Everyone knows that grease stains never come out of clothes, right? Wrong. The next time your cheeseburger’s juicy drippings tragically land on your favorite top or oil pops your pants while cooking, don’t be so quick to surrender them to the house clothes graveyard. Instead, try a stain removal hack that calls on something you probably have under your bathroom sink — dry shampoo. The product that will not only save you from a skipped shower day (You were running late, it’s fine!), but can also keep you from shamefully admitting that yeah, you could probably benefit from the occasional mealtime bib.
It makes sense when you think about it. Dry shampoo’s main function is to absorb oil in hair, why couldn’t it do the same on clothes? According to The Pool, it totally can. Here’s how: Simply spray the affected area with a generous amount of product (in The Pool’s video, Batiste is used) — to the point where powder visibly piles up on the stain. Allow it to sit for “several hours” before scraping the product away and either spot scrubbing with detergent or tossing the garment in the wash.
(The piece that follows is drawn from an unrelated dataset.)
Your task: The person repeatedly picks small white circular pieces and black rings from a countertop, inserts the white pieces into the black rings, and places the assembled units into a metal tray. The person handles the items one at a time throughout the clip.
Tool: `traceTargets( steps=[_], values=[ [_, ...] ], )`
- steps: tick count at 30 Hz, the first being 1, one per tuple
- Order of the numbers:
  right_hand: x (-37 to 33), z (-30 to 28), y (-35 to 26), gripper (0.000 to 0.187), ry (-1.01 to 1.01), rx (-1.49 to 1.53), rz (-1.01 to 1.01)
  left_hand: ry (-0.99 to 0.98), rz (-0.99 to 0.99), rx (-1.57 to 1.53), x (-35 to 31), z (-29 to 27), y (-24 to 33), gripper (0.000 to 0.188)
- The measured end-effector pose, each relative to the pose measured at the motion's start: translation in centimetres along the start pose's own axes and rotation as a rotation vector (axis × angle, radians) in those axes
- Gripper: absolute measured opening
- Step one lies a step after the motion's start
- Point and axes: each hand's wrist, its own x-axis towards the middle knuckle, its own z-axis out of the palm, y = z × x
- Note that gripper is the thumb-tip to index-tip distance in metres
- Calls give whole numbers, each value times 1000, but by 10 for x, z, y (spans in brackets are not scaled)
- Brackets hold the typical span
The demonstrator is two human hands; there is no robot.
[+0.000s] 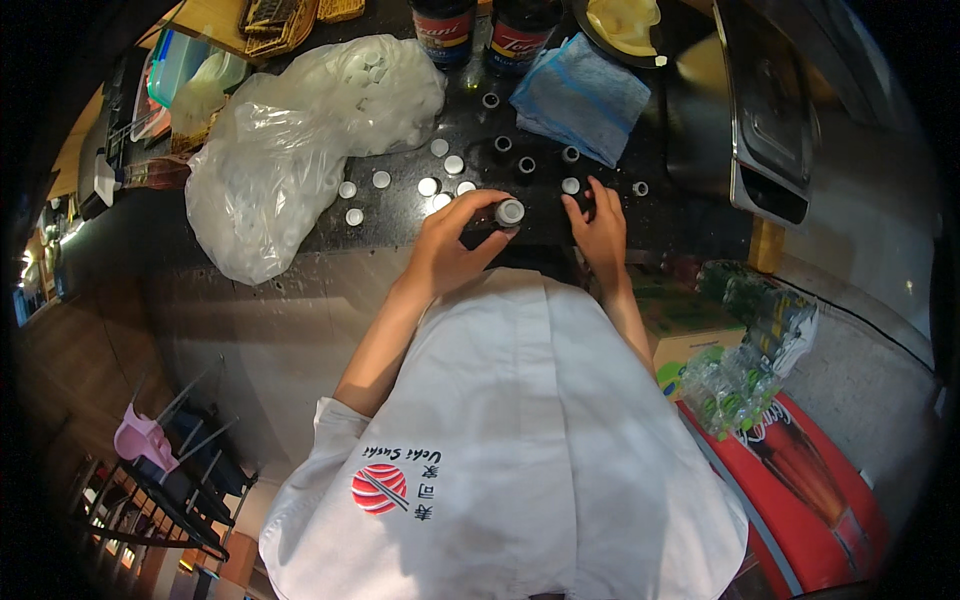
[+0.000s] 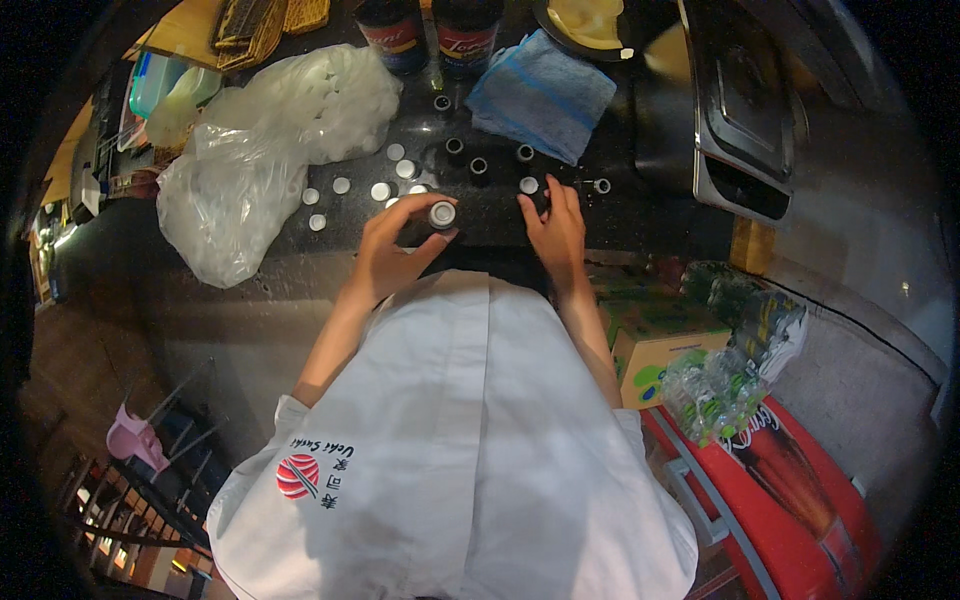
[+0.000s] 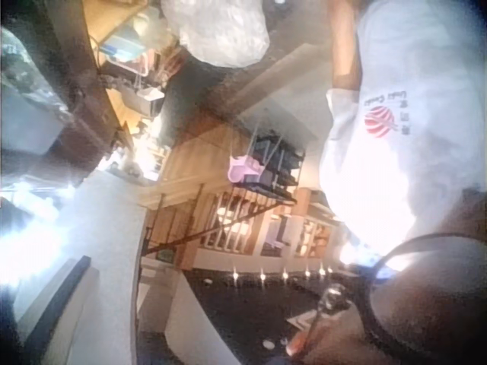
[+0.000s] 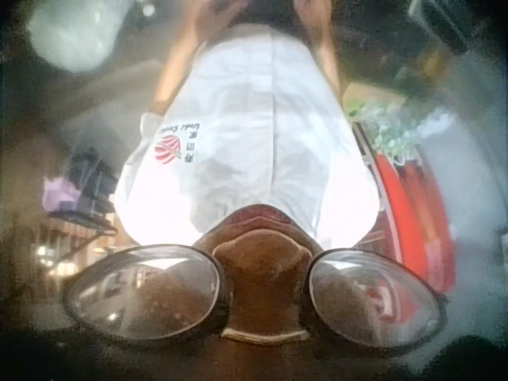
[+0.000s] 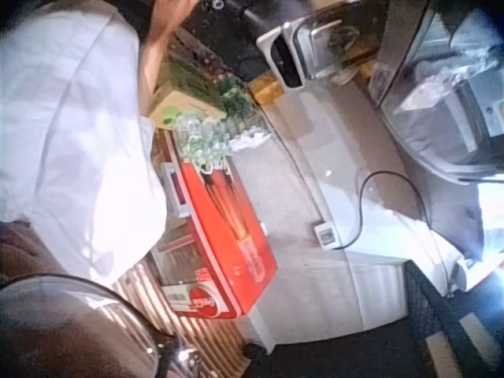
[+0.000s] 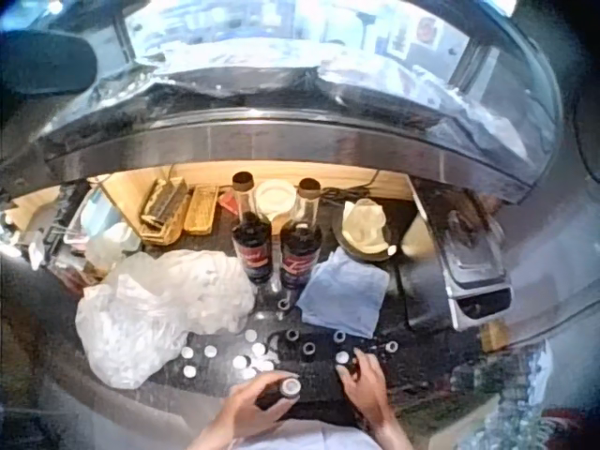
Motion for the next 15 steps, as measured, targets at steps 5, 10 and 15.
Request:
traceTargets(
  steps=[5, 10, 15],
  values=[
    [7, 11, 12, 29, 37, 3, -119, -47, 6, -64, 9, 8, 4, 37],
    [-6, -12, -6, 21, 27, 508, 80, -46, 108, -78, 15, 13, 5, 37],
    [1, -42, -53, 31, -29, 817, 4, -58, 117, -72, 16, 19, 5, 37]
  ],
)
One Redditor whose son works in the restaurant industry keeps a can of dry shampoo by the hamper, and it’s a total game-changer for those dried-on spots.
Other products that can remove grease stains
It turns out dry shampoo isn’t the only unconventional oil combatant. Powder, in many forms, has the ability to soak up tough, unwanted residue. Esquire‘s resident cleaning expert Jolie Kerr recommends using cornstarch in the same fashion, and Love Home and Planet even makes a “dry wash spray” that acts like a dry shampoo for clothing. The Pool also suggests trying talcum powder or baking powder, if you happen to have those on hand.
If you don’t have access to those products, there are a few other promising routes. Many swear by dish soap’s grease-cutting abilities (particularly Dawn), but some have been let down by it (via Esquire). Apartment Therapy published an article all about how to remove stains using Crayola chalk. Kerr also recommends WD-40 and mechanic’s soap — who knew?
So, whether or not you’re a dry shampoo user, you now have plenty of ways to troubleshoot a stain before tossing a garment altogether. Happy cleaning!